Growing up I was very familiar with Kenny Rogers. Not only did my grandparents have it in the rotation on the 8 track in between ABBA and Neil Diamond, but mom was a rather obsessive fan. I remember her travelling down to Toronto to see him in concert and returning with a huge, glossy souvenir book which sat in a rack for months afterwards.  His gleaming face on the front cover would greet me at the front door every time I got home from school.   I knew all about Ruby, Lucille and Reuben James. I knew that somebody believed in Kenny and that the Gambler could not possibly outrun the long arm of the law.

Kenny’s legacy continued when I moved to London. There was a Kenny Rogers’ Roaster’s a few blocks from my house. I went once but was more impressed with Canadian chicken juggernaut Swiss Chalet which was located a block closer. The chain’s popularity likely hit it’s peak in the mid-nineties after an episode of Seinfeld in which Kramer reluctantly falls in love with the chicken despite the fact its annoying red neon sign lights up his apartment. Despite the publicity, the company eventually declared Chapter 11 and is now owned and operated out of Malaysia with franchises scattered throughout China, the Philippines and Cambodia.   Maybe Kenny is to Malaysia what Hasselhoff is to Germany.
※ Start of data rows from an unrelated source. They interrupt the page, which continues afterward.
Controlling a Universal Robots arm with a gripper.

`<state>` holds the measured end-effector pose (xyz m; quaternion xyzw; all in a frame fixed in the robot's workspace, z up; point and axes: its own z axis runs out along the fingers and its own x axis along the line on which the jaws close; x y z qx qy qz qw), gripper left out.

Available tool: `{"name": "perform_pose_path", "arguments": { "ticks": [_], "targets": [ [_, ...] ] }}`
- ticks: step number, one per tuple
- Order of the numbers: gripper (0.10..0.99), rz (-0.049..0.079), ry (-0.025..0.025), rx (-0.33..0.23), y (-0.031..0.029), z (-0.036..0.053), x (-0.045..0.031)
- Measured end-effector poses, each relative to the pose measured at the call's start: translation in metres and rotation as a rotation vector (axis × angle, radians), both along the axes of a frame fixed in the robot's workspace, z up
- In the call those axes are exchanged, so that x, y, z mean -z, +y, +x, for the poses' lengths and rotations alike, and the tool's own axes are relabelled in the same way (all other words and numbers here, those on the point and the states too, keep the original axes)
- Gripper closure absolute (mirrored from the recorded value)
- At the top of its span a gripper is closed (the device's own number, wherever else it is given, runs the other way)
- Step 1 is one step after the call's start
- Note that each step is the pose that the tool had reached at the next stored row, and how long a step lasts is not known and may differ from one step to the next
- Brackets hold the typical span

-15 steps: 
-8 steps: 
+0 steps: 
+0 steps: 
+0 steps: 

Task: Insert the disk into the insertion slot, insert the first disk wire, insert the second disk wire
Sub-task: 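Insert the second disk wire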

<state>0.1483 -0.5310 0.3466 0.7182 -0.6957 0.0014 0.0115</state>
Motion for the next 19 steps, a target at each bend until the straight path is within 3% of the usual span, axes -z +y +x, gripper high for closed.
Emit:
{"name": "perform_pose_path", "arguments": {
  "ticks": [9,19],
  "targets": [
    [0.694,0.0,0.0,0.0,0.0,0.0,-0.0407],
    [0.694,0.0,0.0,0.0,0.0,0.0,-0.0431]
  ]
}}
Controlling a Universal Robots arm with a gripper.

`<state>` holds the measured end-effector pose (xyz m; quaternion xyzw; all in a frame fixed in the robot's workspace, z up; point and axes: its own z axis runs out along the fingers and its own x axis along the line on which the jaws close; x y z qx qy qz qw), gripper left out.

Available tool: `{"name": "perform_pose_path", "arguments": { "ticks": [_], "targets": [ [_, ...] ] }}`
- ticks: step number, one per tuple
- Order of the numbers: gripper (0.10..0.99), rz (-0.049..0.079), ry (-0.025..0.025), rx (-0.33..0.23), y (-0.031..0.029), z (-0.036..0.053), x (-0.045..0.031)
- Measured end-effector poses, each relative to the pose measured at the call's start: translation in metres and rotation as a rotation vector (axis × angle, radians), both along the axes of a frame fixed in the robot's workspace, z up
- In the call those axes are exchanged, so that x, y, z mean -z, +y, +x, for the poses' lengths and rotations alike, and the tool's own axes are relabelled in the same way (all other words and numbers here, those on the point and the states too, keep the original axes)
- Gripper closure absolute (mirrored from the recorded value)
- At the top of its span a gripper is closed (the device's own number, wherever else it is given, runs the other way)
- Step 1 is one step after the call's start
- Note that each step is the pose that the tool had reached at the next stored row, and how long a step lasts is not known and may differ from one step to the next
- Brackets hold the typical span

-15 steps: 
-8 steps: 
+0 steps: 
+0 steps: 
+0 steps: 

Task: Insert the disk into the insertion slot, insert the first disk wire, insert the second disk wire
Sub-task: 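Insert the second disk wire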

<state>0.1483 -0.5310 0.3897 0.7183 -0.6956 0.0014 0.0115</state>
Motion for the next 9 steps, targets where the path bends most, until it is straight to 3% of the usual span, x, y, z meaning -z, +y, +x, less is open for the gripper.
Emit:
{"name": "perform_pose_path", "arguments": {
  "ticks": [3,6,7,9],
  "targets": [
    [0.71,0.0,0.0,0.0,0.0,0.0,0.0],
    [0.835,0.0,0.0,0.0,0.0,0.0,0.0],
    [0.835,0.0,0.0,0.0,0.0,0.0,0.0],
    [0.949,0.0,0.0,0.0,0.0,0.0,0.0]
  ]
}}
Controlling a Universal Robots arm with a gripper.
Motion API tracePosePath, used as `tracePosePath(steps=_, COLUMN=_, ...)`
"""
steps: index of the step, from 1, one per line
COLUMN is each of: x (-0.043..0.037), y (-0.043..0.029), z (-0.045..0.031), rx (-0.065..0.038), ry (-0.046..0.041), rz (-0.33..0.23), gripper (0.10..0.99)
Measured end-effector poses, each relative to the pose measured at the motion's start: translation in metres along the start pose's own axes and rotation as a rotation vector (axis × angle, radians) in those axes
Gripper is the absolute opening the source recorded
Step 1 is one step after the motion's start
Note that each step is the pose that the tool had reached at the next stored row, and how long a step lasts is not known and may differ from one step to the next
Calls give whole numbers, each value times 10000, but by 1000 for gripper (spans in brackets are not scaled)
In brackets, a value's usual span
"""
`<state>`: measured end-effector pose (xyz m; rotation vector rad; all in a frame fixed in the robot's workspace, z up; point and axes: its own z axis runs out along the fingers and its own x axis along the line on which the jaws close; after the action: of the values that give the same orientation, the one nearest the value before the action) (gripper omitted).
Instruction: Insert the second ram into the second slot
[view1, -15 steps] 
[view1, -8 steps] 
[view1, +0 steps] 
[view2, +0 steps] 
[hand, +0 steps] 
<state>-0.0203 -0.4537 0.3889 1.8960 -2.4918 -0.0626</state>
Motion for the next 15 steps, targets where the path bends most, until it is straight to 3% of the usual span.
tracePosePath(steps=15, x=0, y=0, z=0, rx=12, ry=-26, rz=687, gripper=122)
Kramer in the Kenny Rogers' Glow
Kramer in the Kenny Rogers’ Glow

During a recent trip to Ottawa, I was craving seafood more than I was chicken, so I decided to grab dinner at Whalesbone. The oyster house has become a staple among many Ottawa foodies and is known for its innovative menus and bar side turntable which bellows the output of spinning vinyl throughout its tiny confines. I arrived in time to grab a bar seat before the place got too full.  I sat down and had flashbacks when I saw Kenny’s bearded mug staring at me from behind the bar while his voice serenaded me with the suggestion that I decorated his life.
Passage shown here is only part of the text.